Adolf Hitler richtte de Schutzstaffel (SS) op in april 1925, als een groep van persoonlijke lijfwachten. Na verloop van tijd groeide deze kleine groep van lijfwachten van 300 leden in 1925 tot 50.000 in 1933, toen Hitler aan de macht kwam. De man die verantwoordelijk was voor deze groei was Heinrich Himmler, die het bevel voerde over de SS van 1929 tot de desintegratie in 1945. Tussen 1934 en 1936 kreeg de SS de controle over de Duitse politie en breidde haar verantwoordelijkheden uit. Vanwege deze nieuwe verantwoordelijkheden splitste de SS zich op in twee onderafdelingen: de Allgemeine-SS (Algemene SS) en de Waffen-SS (Gewapende SS). Gecombineerd bestonden deze twee organisaties in 1939 uit meer dan 250.000 manschappen.
De Algemene SS hield zich bezig met plaatselijke politiezaken en met “rassenzaken”. Het belangrijkste onderdeel van de Algemene SS was het Reichssicherheitshauptamt (“RSHA”, Centraal Bureau voor de Veiligheid van het Rijk in het Duits). Het RSHA zelf was onderverdeeld in vier subgroepen, waaronder de bekende Gestapo, onder leiding van Heinrich Müller. Het RSHA hield zich ook bezig met buitenlandse spionage en contraspionage.
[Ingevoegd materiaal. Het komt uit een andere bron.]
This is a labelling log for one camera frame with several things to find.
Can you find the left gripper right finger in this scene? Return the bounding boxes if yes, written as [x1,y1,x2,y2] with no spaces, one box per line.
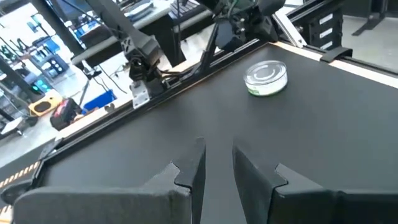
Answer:
[232,145,398,224]

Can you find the tuna can green label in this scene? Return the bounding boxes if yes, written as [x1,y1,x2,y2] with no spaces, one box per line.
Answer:
[243,59,289,97]

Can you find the black red tool bag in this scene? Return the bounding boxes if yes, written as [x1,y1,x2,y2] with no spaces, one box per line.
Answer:
[49,98,83,131]

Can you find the blue plastic bin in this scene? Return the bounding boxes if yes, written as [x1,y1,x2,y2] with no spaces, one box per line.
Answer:
[82,89,118,113]

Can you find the black table mat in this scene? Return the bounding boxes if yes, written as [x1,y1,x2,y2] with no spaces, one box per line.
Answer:
[30,42,398,224]

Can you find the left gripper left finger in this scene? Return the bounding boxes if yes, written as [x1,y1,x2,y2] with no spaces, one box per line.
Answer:
[13,138,206,224]

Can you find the black box white labels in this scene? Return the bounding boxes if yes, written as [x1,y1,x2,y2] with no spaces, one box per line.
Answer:
[303,7,345,50]

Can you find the metal bracket plate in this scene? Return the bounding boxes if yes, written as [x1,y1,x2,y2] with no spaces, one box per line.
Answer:
[129,80,150,110]

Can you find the yellow case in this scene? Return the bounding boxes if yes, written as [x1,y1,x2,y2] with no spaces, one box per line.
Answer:
[27,93,65,118]

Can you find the rack with blue lights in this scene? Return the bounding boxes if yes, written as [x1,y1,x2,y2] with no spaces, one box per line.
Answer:
[29,37,71,94]

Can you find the black mat orange stripes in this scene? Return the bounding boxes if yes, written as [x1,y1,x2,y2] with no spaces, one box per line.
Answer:
[0,160,43,215]
De Gewapende SS bestond uit drie hoofdgroepen. De eerste was de Leibstandarte, Hitler’s persoonlijke lijfwacht. De tweede was de Totenkopfverbände (doodskopbataljons), die de leiding had over de vernietigings- en concentratiekampen. De derde groep waren de Verfügungstruppen (dispositietroepen), een elite gevechtseenheid die bekend stond om haar extreme gevechtstactieken en die werd ondergebracht bij het reguliere Duitse leger. Vanwege de weerzinwekkende aard van hun taken werden de leden van de SS jarenlang geschoold in rassenhaat, en werden zij aangemoedigd hun hart te verharden voor menselijk lijden.
In tegenstelling tot de SA (“Sturmabtelung,” Duits voor Aanvals Divisie, ook bekend als “Brownshirts”), die werden beschouwd als een aparte paramilitaire organisatie die werkte voor het welzijn van de Staat, stond de SS onder de volledige controle van Hitler. Gemakkelijk herkenbaar aan het bliksem-vormige “S” insigne op hun zwarte uniformen, werden zij al snel bekend als de zuiverste van alle Duitsers. Om dit mogelijk te maken, eiste Himmler dat elke officier de raciale geschiedenis van zijn familie, teruggaand tot 1700, kon bewijzen. Naarmate de SS groeide en complexer werd, groeide het uit tot de ruggengraat van het Nazi-regime.